True Crime Minds: A Conversation With Ann Burgess and Eugene Soltes
Read the Books
A Killer by Design
by Ann Wolbert Burgess
With Steven Matthew Constantine
Lurking beneath the progressive activism and sex positivity in the 1970-80s, a dark undercurrent of violence rippled across the American landscape. With reported cases of sexual assault and homicide on the rise, the FBI created a specialized team—the “Mindhunters” better known as the Behavioral Science Unit—to track down the country's most dangerous criminals. And yet narrowing down a seemingly infinite list of potential suspects seemed daunting at best and impossible at worst—until Dr. Ann Wolbert Burgess stepped on the scene.
In A Killer By Design, Burgess reveals how her pioneering research on sexual assault and trauma caught the attention of the FBI, and steered her right into the middle of a chilling serial murder investigation in Nebraska. Over the course of the next two decades, she helped the budding unit identify, interview, and track down dozens of notoriously violent offenders, including Ed Kemper ("The Co-Ed Killer"), Dennis Rader ("BTK"), Henry Wallace ("The Taco Bell Strangler"), Jon Barry Simonis ("The Ski-Mask Rapist"), and many others. As one of the first women trailblazers within the FBI’s hallowed halls, Burgess knew many were expecting her to crack under pressure and recoil in horror—but she was determined to protect future victims at any cost. This book pulls us directly into the investigations as she experienced them, interweaving never-before-seen interview transcripts and crime scene drawings alongside her own vivid recollections to provide unprecedented insight into the minds of deranged criminals and the victims they left behind. Along the way, Burgess also paints a revealing portrait of a formidable institution on the brink of a seismic scientific and cultural reckoning—and the men forced to reconsider everything they thought they knew about crime.
Why They Do It
From the financial fraudsters of Enron, to the embezzlers at Tyco, to the insider traders at McKinsey, to the Ponzi schemer Bernie Madoff, the failings of corporate titans are regular fixtures in the news. In Why They Do It, Harvard Business School professor Eugene Soltes draws from extensive personal interaction and correspondence with nearly fifty former executives as well as the latest research in psychology, criminology, and economics to investigate how once-celebrated executives become white-collar criminals.

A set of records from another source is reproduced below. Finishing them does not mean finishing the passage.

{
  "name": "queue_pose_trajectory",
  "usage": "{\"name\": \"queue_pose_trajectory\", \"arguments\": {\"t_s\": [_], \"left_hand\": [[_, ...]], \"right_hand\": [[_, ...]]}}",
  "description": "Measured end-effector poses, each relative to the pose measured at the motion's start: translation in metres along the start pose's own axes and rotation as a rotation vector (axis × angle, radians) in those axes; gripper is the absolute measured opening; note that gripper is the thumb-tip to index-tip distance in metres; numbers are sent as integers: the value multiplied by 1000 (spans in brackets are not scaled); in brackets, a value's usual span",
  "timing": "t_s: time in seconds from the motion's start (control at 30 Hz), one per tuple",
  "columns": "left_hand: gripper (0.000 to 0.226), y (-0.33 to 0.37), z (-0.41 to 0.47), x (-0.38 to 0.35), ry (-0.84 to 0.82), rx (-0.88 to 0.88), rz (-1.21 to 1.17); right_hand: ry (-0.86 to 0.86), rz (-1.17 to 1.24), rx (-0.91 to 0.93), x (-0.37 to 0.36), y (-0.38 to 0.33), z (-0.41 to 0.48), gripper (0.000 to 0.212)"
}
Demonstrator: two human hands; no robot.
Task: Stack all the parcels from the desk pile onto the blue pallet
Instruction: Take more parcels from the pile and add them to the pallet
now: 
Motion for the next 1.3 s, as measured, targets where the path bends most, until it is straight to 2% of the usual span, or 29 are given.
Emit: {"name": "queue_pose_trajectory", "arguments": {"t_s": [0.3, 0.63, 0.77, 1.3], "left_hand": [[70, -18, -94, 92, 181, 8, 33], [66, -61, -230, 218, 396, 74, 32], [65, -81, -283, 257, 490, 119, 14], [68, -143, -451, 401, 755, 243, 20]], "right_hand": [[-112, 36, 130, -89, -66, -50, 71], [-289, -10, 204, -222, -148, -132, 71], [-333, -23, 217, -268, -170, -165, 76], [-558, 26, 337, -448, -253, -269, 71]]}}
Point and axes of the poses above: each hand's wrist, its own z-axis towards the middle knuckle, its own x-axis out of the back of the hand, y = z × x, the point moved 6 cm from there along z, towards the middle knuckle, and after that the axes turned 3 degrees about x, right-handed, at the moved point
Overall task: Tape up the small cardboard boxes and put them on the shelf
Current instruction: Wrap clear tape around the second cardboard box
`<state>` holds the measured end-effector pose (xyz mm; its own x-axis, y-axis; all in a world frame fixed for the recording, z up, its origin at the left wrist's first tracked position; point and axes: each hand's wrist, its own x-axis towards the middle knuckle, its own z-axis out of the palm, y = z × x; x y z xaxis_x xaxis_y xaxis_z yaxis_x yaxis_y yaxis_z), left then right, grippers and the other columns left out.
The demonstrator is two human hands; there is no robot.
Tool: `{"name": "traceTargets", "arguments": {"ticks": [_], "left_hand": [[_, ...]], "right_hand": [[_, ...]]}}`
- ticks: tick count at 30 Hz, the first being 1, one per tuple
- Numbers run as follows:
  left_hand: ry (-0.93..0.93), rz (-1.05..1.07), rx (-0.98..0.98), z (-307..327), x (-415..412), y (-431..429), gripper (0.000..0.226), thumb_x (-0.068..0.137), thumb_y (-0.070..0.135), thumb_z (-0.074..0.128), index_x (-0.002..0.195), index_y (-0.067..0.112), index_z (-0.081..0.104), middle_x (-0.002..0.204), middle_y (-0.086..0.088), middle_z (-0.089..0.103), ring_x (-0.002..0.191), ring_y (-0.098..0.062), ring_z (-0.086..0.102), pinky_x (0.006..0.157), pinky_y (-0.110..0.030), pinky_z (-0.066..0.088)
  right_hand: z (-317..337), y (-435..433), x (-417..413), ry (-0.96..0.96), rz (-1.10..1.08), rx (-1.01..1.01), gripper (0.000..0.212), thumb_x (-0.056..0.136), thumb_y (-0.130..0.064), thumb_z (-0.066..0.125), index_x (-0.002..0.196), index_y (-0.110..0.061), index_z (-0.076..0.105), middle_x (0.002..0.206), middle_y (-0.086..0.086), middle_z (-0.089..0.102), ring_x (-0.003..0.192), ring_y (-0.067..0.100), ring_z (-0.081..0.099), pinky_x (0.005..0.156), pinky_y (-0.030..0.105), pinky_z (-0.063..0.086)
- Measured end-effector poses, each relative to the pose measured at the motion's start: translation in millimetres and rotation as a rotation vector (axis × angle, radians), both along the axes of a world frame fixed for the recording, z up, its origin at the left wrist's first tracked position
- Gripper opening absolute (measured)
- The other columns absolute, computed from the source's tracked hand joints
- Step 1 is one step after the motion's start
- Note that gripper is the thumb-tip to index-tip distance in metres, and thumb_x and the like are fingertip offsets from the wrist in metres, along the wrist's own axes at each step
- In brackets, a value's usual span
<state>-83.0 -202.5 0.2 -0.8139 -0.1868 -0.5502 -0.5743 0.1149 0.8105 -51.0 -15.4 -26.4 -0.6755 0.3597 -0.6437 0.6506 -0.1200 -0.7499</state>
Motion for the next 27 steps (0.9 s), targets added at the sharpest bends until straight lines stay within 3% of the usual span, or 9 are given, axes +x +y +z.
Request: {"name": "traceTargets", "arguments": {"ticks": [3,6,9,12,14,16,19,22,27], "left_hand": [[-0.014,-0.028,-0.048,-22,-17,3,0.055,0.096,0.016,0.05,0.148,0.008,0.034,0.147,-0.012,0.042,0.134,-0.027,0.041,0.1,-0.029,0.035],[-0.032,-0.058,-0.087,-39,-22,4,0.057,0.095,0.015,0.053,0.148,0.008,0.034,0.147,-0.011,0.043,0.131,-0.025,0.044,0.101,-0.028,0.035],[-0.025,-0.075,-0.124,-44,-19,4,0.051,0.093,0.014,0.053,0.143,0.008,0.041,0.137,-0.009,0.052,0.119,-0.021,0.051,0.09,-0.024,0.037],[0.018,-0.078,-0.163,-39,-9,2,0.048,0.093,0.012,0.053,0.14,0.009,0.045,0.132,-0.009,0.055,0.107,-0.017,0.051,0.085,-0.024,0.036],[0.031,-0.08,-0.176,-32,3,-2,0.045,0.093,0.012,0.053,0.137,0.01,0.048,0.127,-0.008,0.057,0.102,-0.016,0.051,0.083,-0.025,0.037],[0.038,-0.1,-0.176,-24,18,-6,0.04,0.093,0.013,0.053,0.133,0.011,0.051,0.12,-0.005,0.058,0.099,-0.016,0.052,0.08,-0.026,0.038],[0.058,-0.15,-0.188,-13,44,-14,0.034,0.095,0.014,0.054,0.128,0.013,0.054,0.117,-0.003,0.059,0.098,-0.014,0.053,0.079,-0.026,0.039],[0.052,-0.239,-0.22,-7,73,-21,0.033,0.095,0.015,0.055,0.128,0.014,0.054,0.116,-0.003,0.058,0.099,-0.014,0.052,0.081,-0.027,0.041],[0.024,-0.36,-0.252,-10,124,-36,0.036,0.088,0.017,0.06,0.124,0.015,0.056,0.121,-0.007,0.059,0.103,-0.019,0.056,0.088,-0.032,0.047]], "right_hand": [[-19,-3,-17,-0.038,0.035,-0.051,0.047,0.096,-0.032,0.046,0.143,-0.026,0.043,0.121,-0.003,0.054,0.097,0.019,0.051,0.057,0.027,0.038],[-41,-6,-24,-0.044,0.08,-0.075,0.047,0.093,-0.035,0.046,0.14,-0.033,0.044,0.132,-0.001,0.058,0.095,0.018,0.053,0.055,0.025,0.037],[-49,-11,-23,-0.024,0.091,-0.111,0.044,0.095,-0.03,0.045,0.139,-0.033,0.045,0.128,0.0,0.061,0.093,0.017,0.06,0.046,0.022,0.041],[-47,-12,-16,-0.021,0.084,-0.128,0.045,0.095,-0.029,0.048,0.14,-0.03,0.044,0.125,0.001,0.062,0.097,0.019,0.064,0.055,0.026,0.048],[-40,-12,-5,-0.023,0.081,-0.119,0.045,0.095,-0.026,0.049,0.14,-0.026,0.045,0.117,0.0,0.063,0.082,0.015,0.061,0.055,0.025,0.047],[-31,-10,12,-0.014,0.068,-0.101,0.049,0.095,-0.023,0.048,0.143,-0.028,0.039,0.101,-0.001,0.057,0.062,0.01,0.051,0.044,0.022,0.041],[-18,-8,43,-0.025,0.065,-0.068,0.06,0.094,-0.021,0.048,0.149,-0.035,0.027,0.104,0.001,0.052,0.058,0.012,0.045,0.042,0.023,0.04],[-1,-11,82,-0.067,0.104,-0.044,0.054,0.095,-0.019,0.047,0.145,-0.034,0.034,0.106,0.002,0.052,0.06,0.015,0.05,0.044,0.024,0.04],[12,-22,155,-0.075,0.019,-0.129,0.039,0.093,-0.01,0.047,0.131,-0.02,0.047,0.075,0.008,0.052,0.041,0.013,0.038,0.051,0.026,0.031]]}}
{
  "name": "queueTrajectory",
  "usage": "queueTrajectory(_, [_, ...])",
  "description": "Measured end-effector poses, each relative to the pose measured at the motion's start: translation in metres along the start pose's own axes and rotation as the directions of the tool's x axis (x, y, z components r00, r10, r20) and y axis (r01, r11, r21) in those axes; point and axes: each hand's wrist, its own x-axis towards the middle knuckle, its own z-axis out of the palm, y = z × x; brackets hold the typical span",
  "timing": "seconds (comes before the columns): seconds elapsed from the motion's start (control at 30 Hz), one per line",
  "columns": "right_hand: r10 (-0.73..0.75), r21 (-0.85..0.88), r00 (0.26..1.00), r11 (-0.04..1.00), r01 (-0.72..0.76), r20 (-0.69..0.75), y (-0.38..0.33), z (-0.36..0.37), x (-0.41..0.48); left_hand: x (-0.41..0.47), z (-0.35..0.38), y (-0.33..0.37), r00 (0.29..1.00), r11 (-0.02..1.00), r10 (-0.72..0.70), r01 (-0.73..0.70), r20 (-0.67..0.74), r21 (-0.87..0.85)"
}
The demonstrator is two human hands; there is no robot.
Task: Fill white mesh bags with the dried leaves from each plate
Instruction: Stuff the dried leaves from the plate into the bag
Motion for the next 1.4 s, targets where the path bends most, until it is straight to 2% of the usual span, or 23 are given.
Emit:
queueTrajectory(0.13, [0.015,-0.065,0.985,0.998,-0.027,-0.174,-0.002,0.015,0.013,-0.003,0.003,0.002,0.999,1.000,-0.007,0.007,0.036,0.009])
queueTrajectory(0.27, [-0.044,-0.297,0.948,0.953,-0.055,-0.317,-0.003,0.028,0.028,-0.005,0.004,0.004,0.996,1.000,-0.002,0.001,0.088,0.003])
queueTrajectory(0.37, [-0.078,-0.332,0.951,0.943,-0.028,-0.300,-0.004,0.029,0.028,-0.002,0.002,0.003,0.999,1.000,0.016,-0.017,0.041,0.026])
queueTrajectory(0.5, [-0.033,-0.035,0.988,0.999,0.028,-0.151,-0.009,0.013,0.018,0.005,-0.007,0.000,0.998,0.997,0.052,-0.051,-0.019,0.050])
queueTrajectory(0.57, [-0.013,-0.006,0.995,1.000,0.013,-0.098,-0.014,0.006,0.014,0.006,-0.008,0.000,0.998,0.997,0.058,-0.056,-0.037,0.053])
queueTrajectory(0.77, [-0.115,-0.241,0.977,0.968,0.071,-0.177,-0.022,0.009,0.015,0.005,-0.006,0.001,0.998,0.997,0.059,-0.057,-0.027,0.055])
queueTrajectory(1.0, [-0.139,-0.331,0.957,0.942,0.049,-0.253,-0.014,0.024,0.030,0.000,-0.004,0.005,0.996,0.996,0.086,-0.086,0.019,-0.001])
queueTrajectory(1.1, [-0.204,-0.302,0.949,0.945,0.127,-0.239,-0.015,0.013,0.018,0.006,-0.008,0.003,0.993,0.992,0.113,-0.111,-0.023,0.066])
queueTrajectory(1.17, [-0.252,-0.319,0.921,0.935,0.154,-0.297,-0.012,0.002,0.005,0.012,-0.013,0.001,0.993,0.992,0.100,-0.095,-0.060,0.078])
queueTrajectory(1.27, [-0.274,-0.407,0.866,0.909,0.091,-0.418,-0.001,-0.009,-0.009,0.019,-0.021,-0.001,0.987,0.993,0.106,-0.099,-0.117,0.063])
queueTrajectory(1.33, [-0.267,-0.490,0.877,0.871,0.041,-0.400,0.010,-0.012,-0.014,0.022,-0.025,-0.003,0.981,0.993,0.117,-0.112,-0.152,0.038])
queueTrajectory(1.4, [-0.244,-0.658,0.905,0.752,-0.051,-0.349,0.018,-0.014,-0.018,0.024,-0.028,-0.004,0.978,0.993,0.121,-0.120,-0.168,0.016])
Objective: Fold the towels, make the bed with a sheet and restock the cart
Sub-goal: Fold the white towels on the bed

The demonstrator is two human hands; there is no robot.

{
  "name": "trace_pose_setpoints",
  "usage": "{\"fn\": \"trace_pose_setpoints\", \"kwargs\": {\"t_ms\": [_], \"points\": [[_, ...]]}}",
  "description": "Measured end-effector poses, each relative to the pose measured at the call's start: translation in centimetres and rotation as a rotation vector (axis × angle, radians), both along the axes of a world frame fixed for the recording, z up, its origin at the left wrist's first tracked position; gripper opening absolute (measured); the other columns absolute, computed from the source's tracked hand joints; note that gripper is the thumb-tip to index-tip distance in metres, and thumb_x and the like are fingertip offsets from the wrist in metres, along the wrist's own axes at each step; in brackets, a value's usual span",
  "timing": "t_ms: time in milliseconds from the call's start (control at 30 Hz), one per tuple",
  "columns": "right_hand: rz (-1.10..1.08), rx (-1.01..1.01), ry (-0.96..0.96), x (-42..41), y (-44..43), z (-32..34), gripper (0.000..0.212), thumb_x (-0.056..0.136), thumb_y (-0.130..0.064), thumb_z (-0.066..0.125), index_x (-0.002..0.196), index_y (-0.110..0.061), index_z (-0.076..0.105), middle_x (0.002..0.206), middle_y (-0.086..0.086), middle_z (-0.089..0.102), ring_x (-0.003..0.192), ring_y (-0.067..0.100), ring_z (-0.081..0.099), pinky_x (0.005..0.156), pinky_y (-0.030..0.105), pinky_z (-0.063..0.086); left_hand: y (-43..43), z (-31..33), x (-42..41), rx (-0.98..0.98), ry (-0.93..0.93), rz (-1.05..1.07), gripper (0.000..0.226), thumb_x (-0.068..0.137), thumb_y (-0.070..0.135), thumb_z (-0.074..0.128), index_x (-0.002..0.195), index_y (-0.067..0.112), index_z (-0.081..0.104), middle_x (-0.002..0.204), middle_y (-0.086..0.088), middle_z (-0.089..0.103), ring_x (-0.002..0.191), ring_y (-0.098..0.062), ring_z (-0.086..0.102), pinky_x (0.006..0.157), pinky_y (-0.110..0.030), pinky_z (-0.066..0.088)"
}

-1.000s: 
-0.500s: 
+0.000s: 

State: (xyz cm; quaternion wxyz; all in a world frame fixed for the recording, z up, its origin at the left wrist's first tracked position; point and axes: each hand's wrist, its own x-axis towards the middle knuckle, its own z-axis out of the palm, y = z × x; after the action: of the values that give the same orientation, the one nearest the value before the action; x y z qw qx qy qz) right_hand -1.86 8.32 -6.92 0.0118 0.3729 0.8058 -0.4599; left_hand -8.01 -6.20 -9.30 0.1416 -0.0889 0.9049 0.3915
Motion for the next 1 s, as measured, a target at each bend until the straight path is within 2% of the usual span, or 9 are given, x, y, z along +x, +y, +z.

White-collar criminals are not merely driven by excessive greed or hubris, nor do they usually carefully calculate costs and benefits before breaking the law. Instead, Soltes shows that most of the executives who committed crimes made decisions the way we all do-on the basis of their intuitions and gut feelings. The trouble is that these gut feelings are often poorly suited for the modern business world where leaders are increasingly distanced from the consequences of their decisions and the individuals they impact.
The extraordinary costs of corporate misconduct are clear to its victims. Yet, never before have we been able to peer so deeply into the minds of the many prominent perpetrators of white-collar crime. With the increasing globalization of business threatening us with even more devastating corporate misconduct, the lessons Soltes draws in Why They Do It are needed more urgently than ever.